– Ха! Ты все-таки ответила! У нее ведь…

– А у тебя, между прочим, волосатая спина. Я просила другую форму.

– Ну, не такая уж и волосатая. И потом, я мужчина. Какую – другую?

– “Крёзе”.

– Я и слов таких не знаю.

– Знаешь.

– Нет. В отличие от тебя, я не держу в голове полный перечень всех наших буржуазных кухонных принадлежностей. Что это вообще значит – “Крёзе”?

– Слушай, не зли меня. Я имею в виду ту, с ручками.

– А, так бы и сказала, что имеешь в виду ту, которая раскаляется, как головешка.

Клем вздыхает. Олли достает нужную форму. И банку пива.

– Могли бы сделать ей эпиляцию. Не такая уж и серьезная травма для психики. Отвели бы ее в “Фам Натюрель”.

Так называется салон красоты, который открылся совсем недавно недалеко от их дома в Кентербери. Когда у Клем хорошее настроение, она иногда шутит, что зайдет туда и сделает себе бразильскую или даже голливудскую эпиляцию. Конечно, волосы у нее на лобке и без того безупречной формы – небольшой черный треугольник, по густоте напоминающий искусственный газон “астроторф” или… На “астроторфе” Олли спотыкается и решает больше не развивать эту мысль.

– “Йети Натюрель”, – говорит он.

– Фу, было уже почти смешно, а ты все испортил.


Дома Эш сразу устраивается на веранде с книгой о природе. Холли садится за свободный ноутбук и загружает в него диск – какой-то фильм с пометкой „15+” о стервозных школьницах, подарок дяди Чарли на прошлое Рождество. Бриония еще в машине подбросила ей эту идею – в основном для того, чтобы Холли перестала указывать ей на всех искусственных птиц, которые попадались им по пути. Дома, как обычно, пахнет выпекающимся хлебом, а еще – шоколадом. Видимо, Джеймс испек торт. Так много пирожных и тортов за один день.

– Это еще что такое? – возмущается Джеймс, который только что вошел в дом из сада.

– Мам! – кричит Холли с веранды. – Скажи ему, что ты разрешила!

– Я разрешила.

Бриония целует Джеймса.

– Как ты? – спрашивает она.

– Прекрасно. Пеку.

– Это я поняла, пахнет вкусно. Чем-то таким, чего мне лучше бы не есть.

– Брауни со свеклой. Свекла – наша, из огорода!

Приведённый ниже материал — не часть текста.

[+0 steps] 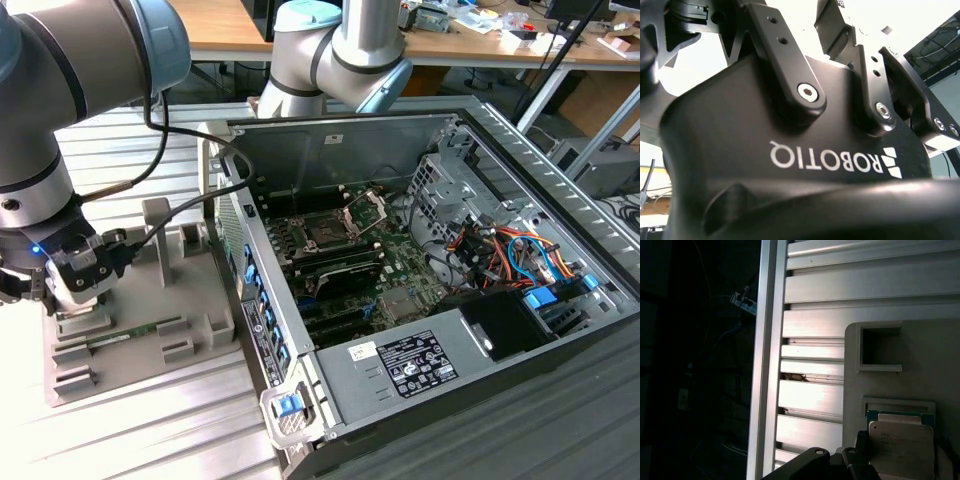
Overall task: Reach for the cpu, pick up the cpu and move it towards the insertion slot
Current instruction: 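Pick up the cpu and move it towards the insertion slot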
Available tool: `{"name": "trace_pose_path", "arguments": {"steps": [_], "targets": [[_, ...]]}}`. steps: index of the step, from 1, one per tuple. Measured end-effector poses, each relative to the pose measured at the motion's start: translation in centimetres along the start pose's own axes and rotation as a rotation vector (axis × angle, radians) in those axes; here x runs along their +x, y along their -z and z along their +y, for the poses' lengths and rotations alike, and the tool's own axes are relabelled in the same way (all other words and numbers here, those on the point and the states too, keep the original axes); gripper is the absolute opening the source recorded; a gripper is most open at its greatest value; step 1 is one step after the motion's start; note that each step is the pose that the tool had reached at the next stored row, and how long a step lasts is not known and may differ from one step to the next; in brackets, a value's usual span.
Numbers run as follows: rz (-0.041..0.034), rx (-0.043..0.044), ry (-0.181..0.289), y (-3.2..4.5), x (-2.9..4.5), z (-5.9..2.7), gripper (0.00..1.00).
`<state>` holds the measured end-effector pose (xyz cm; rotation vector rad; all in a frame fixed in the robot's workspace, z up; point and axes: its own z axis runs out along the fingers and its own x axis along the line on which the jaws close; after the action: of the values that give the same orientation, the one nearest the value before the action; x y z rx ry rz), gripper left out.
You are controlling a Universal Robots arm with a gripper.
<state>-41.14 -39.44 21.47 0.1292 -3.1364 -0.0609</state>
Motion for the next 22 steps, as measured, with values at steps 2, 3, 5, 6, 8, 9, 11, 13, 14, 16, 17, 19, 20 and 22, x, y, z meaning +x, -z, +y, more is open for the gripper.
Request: {"name": "trace_pose_path", "arguments": {"steps": [2, 3, 5, 6, 8, 9, 11, 13, 14, 16, 17, 19, 20, 22], "targets": [[0.0001, 0.0001, 0.000, 0.05, 0.00, 0.00, 0.55], [0.0001, 0.0000, 0.000, 0.06, 0.00, 0.00, 0.55], [0.0001, 0.0001, 0.000, 0.10, 0.00, 0.00, 0.55], [0.0001, 0.0000, 0.000, 0.16, 0.00, 0.01, 0.55], [0.0001, 0.0001, 0.000, 0.23, 0.00, 0.01, 0.55], [0.0001, 0.0000, 0.000, 0.24, 0.00, 0.01, 0.55], [0.0001, 0.0001, 0.000, 0.28, 0.00, 0.01, 0.55], [0.0001, 0.0000, 0.000, 0.32, 0.00, 0.01, 0.55], [0.0001, 0.0000, 0.000, 0.34, 0.00, 0.01, 0.55], [0.0000, 0.0000, 0.000, 0.36, 0.00, 0.02, 0.55], [0.0000, 0.0000, 0.000, 0.38, 0.00, 0.02, 0.55], [0.0001, 0.0001, 0.000, 0.41, 0.00, 0.02, 0.55], [0.0000, 0.0000, 0.000, 0.43, 0.00, 0.02, 0.55], [0.0001, 0.0000, 0.000, 0.46, 0.00, 0.02, 0.55]]}}
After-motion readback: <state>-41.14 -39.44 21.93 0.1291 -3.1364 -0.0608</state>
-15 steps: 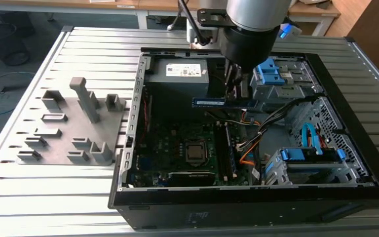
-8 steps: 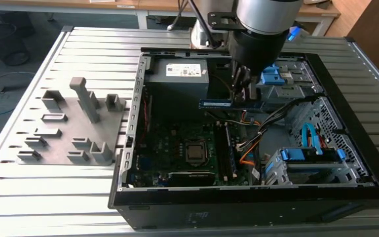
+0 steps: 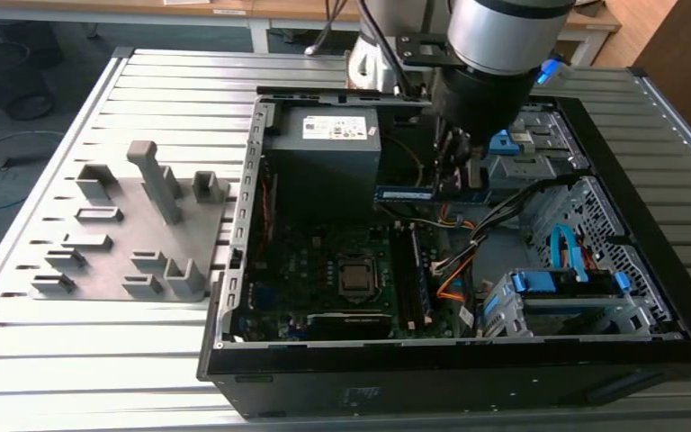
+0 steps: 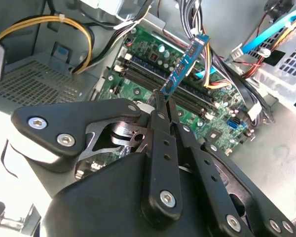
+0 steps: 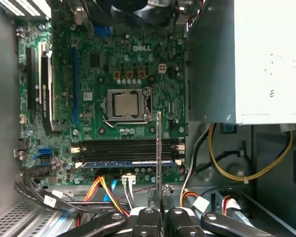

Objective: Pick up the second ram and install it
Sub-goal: 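Pick up the second ram and move it above second insertion slot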

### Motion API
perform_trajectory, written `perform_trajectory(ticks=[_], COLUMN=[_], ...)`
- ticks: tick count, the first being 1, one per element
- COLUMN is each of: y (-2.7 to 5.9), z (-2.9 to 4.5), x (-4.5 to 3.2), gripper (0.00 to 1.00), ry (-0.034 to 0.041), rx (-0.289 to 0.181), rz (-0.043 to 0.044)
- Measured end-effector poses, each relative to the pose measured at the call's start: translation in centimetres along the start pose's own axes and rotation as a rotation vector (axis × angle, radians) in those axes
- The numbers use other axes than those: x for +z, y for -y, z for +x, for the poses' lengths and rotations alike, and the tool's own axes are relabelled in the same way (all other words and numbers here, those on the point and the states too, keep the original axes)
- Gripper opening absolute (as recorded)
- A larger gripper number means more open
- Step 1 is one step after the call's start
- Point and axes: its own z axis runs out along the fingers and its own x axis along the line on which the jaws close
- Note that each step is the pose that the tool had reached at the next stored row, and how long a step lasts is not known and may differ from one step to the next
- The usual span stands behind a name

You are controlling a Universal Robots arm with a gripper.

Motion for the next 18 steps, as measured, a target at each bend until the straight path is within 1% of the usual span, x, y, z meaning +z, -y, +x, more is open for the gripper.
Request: perform_trajectory(ticks=[4, 7, 8, 14, 16, 18], y=[0.08, -0.14, -0.45, -3.04, -3.48, -3.52], z=[0.37, 0.81, 0.97, 1.96, 2.35, 2.44], x=[0.69, 0.89, 0.92, 1.01, 1.03, 1.04], gripper=[0.14, 0.14, 0.14, 0.14, 0.14, 0.14], ry=[-0.0002, -0.0003, -0.0002, -0.0002, -0.0003, -0.0002], rx=[0.000, 0.000, 0.000, 0.000, 0.000, 0.000], rz=[0.0000, 0.0001, 0.0001, 0.0001, 0.0000, 0.0000])
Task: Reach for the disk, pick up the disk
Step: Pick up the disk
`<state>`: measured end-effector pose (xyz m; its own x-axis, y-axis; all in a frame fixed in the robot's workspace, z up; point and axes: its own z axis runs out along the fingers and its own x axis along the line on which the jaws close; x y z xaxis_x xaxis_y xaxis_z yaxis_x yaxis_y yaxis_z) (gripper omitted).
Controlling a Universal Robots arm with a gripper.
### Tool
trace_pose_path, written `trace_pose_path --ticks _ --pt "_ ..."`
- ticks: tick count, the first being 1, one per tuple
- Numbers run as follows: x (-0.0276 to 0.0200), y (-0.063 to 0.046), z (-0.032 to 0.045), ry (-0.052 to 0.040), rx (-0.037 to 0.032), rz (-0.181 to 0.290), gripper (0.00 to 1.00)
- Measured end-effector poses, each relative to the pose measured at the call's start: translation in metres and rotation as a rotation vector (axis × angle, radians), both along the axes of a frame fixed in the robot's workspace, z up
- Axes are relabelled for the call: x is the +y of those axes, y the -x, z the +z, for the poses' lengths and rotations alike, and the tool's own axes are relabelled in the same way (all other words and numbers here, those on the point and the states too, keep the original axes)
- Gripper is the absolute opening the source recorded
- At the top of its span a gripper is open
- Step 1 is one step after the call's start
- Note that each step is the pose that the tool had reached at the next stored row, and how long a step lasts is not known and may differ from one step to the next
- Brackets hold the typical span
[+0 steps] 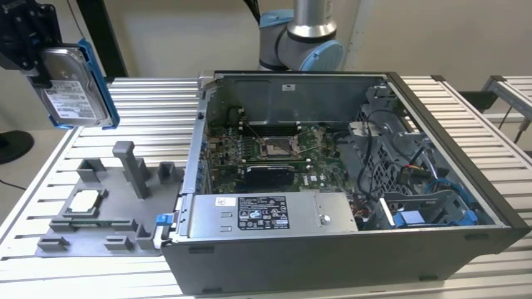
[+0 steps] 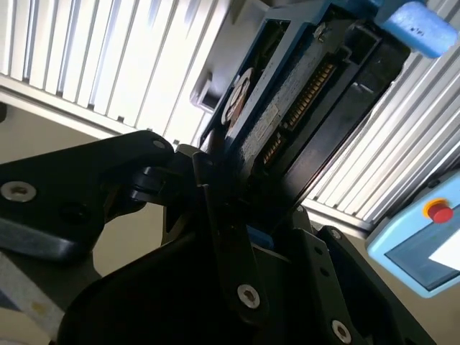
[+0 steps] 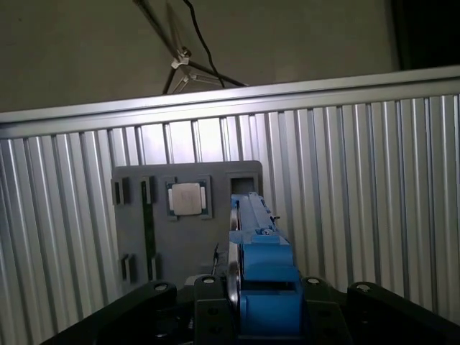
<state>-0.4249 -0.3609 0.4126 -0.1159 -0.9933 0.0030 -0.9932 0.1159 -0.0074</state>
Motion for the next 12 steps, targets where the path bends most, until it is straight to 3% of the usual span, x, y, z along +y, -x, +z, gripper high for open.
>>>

Бриония не спрашивает, обязаны ли они этими брауни журналистскому заданию Джеймса. Он все время печет: хлеб – каждый день и что-нибудь сладкое два раза в неделю. Однажды испек “самый калорийный торт в Британии” по рецепту из какой-то бульварной газеты – с надеждой написать остроумную заметку о том, что его органические эко-дети не стали есть эту пакость, но они умяли торт за милую душу. Правда, Холли потом стошнило: вся комната была в коричнево-розовой рвоте. Бриония теперь уже не помнит, что было розовым в том торте. Вряд ли свекла. Наверное, варенье. Зачем же он извел свежую молодую свеклу на брауни? Можно ведь было просто ее запечь. Все любят печеную свеклу, и она так быстро запекается, пока молодая. Или хорошо было положить ее в салат.

– Да, детям полезно есть побольше овощей, – произносит Бриония вслух.

– Вот и я так подумал. И ты ведь тоже сможешь попробовать, правда?

Она подходит к холодильнику и достает бутылку белого совиньона “Вилла Мария”, которую открыла накануне вечером. Осталось не больше трети, поэтому она достает еще одну бутылку и на всякий случай кладет в морозилку. Идет в другой конец кухни и выбирает себе в буфете бокал “Дартингтон кристл” без щербинок. На часах три минуты седьмого. Но утром время перевели на зимнее, так что в каком-то смысле сейчас только три минуты шестого.

– Тебе достать? – спрашивает она Джеймса.

– Нет, спасибо.

Он смотрит на часы.

– Как прошел день?

– Нормально. Эш так и не подходит к глубокому краю, когда включают волны, – с тех пор как на прошлой неделе что-то там произошло. На вечеринке было скучновато. Бедняга Флёр расклеилась, но не подает виду. А, и еще потом, на обратном пути от Флёр, Холли вспомнила, что забыла голубой шарф, и пришлось тащиться обратно в Дил. В общем, много мотались сегодня, ну и к тому же она переела сладкого. Естественно, торт на вечеринке и какие-то сладкие сэндвичи, отвратительные на вид, да еще пирожное у Флёр… Ну, хотя бы голодной не осталась. Правда, теперь вон чешется.